Comunicação com o time

Eu não sabia uma palavra quando cheguei, agora posso falar uma frase. Mas o mais importante é a minha linguagem corporal. Nos treinos, por exemplo, há algumas palavras em sueco que elas estão tentando aprender para dar retorno. Fazemos de tudo um pouco, pois a comunicação é importante. Com sorte, vamos ver aqui nas Olimpíadas o quanto realmente nos entendemos, porque precisamos ser uma equipe coesa e estar na mesma página. Mas elas entendem e temos uma boa comunicação.

Temos que lidar com as expectativas que as pessoas têm sobre a seleção brasileira e o que pensam dela. Temos que definir uma direção, metas e expectativas. O que estamos esperando? O que desejamos? Mas a pressão externa é o que torna o futebol mundial tão legal. Se tiver sucesso, vão dizer que você é bom. Se não tiver sucesso, você será ruim. Temos apenas que lidar com isso, e é importante não se empolgar.

Toda a energia vem da própria equipe, e estabelecemos metas. Todos nós acreditamos que podemos chegar às quartas de final.

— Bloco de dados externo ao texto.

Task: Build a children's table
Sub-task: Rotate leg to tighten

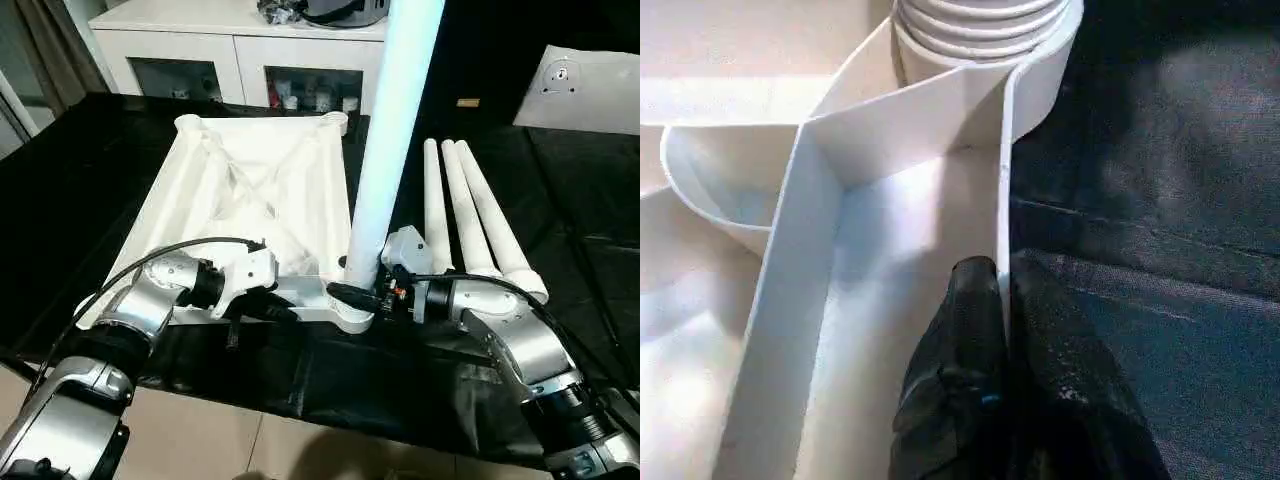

Se avançarmos de fase, qual é o próximo passo? Realmente isso é o que faremos. Reunião de definição de metas para que todos estejam no mesmo barco. E quando chegarmos às quartas, todos saberão o que vai acontecer. Todos sentirão a mesma coisa porque já falamos sobre isso. E nós estamos ansiosos por este momento. Então, é meu trabalho lidar com a pressão externa. Quanto mais estou no futebol, mais bem preparada estou para lidar com isso. A vida é assim e é um prazer treinar sob pressão, caso contrário, estaria em outro lugar. Eu escolhi estar aqui, então tenho que aceitar a pressão.

O que tenho a dizer à torcida é: se vocês amam futebol, verão tantas coisas boas em campo e vão se orgulhar das mulheres que representam o Brasil. Independentemente do que aconteça, verão jogadoras que tentaram fazer o melhor juntas. Acho que esse é um grande motivo para assistir à Olimpíada.